Click here to read a 1986
essay by Dale Amundson.


Click here to read a 1996
essay by George Swinton.


Richard Williams
Richard Williams Work


Richard Williams, Three Sisters, 1940. oil on canvas, framed 67.5 x 76.2 cm. Collection of Gallery One One One; gift of the artist. Photo: Bob Talbot

Richard Williams

Richard Williams, born 1921, is still drawing. He has always believed life drawing to be the “structural support” for other kinds of drawing. Ideas we have about proportion come from the figure. He told me (in my interview from which I paraphrase) that he believes changes in art school curricula that have eliminated life drawing are a mistake, his conviction being that whether or not an art form has as its subject the human figure, life drawing still provides a reference and a kind of “discipline for aesthetic thinking.” He has made abstract works, and these, too have a basis in figure drawing, a practice that is consistent with twentieth-century masters such as Picasso and Matisse whom Williams has revered.

Williams’ deeply-held beliefs about drawing are at least partly responsible for drawing’s flourishing in Winnipeg when more experimental art school programs were de-emphasizing it in the 1960s and 1970s: after all, Williams was the Director of the University of Manitoba’s School of Art from 1954 to 1973, a period in which art schools became academic institutions, experimented with curricula, flirted with revolution, and finally -- after a great contest --consolidated themselves into the international art school system we know today.

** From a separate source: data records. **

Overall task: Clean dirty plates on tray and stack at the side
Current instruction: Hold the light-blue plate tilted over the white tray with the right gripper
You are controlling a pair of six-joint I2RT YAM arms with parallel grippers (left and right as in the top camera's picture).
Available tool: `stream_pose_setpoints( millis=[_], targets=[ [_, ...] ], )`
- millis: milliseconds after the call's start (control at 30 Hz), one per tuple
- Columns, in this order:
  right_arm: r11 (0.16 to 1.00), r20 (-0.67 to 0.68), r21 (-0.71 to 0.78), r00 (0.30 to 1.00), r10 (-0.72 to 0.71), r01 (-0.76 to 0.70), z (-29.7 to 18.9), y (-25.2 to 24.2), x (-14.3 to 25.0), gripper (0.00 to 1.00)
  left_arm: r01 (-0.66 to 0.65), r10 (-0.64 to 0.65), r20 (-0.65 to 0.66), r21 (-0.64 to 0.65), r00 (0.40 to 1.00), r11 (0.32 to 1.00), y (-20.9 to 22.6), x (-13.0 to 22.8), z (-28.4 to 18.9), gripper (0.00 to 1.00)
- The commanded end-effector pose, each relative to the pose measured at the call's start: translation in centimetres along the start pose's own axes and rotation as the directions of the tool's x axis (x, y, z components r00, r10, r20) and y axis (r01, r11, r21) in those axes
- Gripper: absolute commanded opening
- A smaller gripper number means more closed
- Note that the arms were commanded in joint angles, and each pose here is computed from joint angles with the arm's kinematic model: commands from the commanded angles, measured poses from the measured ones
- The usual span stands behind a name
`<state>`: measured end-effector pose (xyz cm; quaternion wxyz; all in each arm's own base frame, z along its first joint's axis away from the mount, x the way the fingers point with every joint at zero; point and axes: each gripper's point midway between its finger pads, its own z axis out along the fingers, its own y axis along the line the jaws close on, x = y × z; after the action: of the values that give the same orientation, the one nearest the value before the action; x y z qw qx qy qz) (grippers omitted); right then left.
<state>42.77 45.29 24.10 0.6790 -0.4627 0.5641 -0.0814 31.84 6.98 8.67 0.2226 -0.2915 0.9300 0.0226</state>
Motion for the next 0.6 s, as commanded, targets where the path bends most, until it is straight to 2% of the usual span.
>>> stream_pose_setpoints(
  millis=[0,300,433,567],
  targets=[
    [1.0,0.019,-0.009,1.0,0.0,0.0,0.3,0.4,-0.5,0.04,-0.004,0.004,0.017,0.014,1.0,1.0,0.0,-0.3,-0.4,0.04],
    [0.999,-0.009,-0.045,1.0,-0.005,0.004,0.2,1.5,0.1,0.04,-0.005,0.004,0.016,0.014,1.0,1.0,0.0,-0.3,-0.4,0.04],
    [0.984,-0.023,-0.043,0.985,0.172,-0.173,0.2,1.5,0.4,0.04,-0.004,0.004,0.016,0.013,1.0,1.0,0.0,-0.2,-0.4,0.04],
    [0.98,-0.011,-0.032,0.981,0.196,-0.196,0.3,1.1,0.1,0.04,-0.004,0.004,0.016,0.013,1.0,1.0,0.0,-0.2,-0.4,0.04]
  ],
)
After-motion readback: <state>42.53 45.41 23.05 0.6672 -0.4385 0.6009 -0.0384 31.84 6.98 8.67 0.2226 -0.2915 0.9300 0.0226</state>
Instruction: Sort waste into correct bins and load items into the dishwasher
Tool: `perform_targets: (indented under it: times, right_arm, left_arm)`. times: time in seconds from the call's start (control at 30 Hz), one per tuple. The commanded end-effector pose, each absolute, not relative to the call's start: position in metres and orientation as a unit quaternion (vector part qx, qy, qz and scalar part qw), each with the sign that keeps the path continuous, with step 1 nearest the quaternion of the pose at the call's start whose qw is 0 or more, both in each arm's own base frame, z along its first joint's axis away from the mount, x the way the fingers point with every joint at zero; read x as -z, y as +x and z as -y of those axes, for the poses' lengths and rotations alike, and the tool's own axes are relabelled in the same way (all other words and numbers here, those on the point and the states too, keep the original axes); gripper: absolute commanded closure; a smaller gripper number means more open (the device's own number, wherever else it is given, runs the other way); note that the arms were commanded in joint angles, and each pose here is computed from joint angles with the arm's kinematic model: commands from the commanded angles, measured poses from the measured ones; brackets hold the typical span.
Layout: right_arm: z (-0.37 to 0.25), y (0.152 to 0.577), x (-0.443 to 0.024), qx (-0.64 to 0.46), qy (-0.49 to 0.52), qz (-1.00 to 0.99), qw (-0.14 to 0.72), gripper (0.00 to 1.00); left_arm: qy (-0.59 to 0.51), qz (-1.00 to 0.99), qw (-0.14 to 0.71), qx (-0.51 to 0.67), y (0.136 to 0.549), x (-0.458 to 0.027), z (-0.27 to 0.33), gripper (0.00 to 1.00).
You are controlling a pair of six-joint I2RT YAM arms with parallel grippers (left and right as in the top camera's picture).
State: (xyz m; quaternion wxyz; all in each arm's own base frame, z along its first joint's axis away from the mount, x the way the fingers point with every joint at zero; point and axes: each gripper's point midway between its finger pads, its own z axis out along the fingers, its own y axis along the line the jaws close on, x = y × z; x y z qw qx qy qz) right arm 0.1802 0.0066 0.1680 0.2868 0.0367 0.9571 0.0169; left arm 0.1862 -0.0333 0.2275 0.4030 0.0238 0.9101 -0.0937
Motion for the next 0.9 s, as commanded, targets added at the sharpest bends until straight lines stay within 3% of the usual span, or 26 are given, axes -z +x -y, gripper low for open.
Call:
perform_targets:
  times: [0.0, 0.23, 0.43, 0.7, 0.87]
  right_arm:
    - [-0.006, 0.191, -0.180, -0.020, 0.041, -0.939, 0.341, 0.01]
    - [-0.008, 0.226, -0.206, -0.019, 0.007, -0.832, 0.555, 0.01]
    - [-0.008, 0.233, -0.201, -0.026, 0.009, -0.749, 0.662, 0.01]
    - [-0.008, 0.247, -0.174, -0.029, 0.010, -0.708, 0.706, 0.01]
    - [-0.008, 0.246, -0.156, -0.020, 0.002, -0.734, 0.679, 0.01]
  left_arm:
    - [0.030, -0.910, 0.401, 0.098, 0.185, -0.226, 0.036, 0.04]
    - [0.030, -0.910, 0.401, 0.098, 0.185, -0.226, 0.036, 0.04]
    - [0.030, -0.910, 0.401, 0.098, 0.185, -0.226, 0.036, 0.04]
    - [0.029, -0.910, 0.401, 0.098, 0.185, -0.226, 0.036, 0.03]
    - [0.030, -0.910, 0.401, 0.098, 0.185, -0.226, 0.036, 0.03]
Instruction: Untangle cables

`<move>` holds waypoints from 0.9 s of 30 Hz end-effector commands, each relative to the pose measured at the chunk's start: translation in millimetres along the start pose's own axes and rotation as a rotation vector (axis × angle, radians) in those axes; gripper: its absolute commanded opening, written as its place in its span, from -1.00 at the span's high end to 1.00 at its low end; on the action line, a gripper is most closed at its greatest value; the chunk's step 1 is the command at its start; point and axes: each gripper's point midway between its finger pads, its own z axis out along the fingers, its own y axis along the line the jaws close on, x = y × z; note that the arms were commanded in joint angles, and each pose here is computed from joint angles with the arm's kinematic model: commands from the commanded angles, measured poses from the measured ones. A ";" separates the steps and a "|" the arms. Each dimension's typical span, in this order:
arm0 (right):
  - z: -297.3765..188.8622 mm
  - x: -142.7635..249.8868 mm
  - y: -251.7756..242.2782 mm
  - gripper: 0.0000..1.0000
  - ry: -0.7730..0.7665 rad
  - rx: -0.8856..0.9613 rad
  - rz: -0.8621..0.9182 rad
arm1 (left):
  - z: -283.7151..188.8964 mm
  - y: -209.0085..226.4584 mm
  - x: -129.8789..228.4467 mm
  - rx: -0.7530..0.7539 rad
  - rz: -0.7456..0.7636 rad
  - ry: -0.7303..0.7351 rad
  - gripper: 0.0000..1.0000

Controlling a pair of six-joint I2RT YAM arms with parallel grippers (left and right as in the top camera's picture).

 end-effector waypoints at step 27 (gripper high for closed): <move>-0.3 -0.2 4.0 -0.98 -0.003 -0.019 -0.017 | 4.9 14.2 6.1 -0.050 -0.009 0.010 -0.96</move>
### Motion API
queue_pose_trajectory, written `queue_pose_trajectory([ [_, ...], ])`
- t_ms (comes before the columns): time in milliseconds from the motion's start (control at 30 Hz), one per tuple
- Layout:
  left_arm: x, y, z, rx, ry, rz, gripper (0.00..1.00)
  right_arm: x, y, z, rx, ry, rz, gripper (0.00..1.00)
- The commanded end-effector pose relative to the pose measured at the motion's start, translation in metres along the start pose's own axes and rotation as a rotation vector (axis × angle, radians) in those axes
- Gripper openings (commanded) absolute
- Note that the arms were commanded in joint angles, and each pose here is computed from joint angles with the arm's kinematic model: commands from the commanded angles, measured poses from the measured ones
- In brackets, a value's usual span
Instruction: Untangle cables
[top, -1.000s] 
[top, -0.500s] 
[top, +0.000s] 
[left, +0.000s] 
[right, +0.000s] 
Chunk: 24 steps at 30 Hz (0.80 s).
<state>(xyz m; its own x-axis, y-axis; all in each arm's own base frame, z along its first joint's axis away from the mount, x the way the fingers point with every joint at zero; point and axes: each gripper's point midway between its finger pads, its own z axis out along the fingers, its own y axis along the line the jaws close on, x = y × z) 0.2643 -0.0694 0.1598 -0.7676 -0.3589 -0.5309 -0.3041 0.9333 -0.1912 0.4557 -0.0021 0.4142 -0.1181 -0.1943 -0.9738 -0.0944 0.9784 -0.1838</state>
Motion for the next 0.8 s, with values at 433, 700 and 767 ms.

Art schools have since adapted their programs to near universal contemporary academic standards. The word “academic” in art used to be associated with the French academies which, like Williams, put drawing at the centre of an artist’s life, but after World War II the “academic” in art increasingly came to refer to an intellectualization that made of artists modern professionals. Winnipeg’s School of Art was only the second institution after Mount Allison to introduce the Bachelor of Fine Arts to Canada, and for years after Williams’ tenure drawing traditions were followed and radical trends avoided at the Winnipeg school. Unlike, for example, the Ontario College of Art 1 and the Nova Scotia College of Art & Design, which were at least temporarily turned upside down in the late 1960s, the University of Manitoba School of Art honed to traditional drawing tuition. To be sure, Winnipeg’s school (and the wider community) embraced abstract art early on, but it never went through a turbulent conceptual art period, and so Winnipeg was well-positioned to greet its late-1990s anointment as a world centre of abject drawing (most conspicuously represented by The Royal Art Lodge) with aplomb. Amusingly, Winnipeg is now seen as a kind of enchanted village of inward-turning souls who are guided by personal fantasies down isolated and marvelous paths.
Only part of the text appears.